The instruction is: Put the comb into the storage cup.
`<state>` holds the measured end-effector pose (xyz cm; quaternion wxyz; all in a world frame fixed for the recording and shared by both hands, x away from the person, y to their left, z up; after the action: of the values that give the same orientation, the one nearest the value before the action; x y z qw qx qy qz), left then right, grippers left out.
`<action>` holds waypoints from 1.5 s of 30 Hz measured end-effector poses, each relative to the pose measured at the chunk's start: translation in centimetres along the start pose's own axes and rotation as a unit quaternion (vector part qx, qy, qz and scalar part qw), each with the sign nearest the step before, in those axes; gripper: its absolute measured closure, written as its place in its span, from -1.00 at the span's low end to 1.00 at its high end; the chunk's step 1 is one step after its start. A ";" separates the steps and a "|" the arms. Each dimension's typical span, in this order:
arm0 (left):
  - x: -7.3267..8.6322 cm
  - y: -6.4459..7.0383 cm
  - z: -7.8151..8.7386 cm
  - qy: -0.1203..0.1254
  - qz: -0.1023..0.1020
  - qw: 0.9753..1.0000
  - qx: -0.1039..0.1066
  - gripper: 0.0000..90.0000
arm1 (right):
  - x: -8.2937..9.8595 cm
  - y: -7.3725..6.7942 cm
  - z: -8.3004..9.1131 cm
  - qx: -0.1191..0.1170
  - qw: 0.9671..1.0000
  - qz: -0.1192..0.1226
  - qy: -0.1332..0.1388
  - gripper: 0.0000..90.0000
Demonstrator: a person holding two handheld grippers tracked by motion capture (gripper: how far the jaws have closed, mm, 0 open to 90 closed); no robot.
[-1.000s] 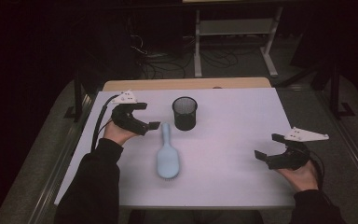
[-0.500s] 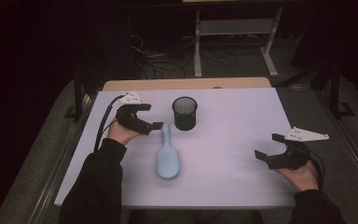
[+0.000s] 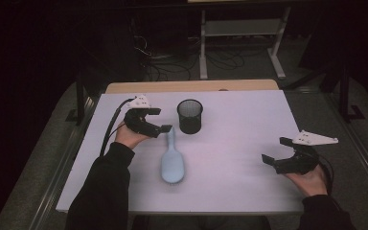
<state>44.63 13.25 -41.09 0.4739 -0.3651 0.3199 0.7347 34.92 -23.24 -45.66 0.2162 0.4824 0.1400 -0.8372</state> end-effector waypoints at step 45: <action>2.9 -0.9 -4.4 -0.072 0.006 0.997 0.017 0.12 | 0.1 0.0 0.1 -0.003 1.000 0.000 -0.001 -1.00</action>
<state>45.66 11.28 -45.93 0.4975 -0.3009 0.2995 0.7565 34.84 -23.29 -45.71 0.2173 0.4807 0.1422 -0.8375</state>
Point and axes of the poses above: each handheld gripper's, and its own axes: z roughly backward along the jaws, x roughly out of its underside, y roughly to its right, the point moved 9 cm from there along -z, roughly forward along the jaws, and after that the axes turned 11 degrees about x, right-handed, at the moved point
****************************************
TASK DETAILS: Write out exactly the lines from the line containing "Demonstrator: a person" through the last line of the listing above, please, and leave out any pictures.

ANSWER SPACE:
Demonstrator: a person holding two handheld grippers tracked by motion capture (gripper: how far the jaws have closed, mm, 0 open to 90 closed); no robot.
[-1.000s] 
[-0.500s] 
[+0.000s] 
<state>44.63 13.25 -41.09 0.4739 -0.3651 0.3199 0.7347 34.92 -23.24 -45.66 0.2162 0.4824 0.1400 -0.8372</state> end-effector waypoints at step 45: <action>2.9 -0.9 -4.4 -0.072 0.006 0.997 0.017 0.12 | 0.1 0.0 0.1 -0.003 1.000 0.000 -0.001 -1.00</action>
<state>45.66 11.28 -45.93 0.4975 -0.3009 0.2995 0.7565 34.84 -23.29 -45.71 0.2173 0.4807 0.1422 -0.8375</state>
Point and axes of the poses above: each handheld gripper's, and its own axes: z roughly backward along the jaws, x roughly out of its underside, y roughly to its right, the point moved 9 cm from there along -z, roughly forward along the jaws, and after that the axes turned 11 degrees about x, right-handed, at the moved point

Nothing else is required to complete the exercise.